Problem details:
Each line from the one that holds "A sample showing" to the end of the entries is to be given again exactly. Do not include pictures.

*** Opening of Data for analysis ***

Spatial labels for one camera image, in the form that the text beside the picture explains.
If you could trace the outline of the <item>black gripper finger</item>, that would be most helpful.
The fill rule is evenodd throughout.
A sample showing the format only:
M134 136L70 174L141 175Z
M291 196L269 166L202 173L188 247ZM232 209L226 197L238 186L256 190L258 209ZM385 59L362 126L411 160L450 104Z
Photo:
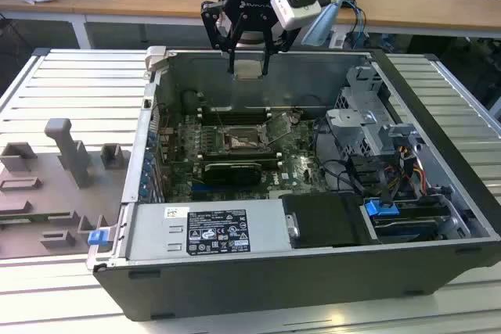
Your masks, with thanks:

*** Close of Data for analysis ***

Written response:
A sample showing the format only:
M134 136L70 174L141 175Z
M291 196L269 166L202 173L188 247ZM232 209L226 197L238 186L256 190L258 209ZM385 59L362 126L411 160L450 104Z
Photo:
Your masks, with thanks:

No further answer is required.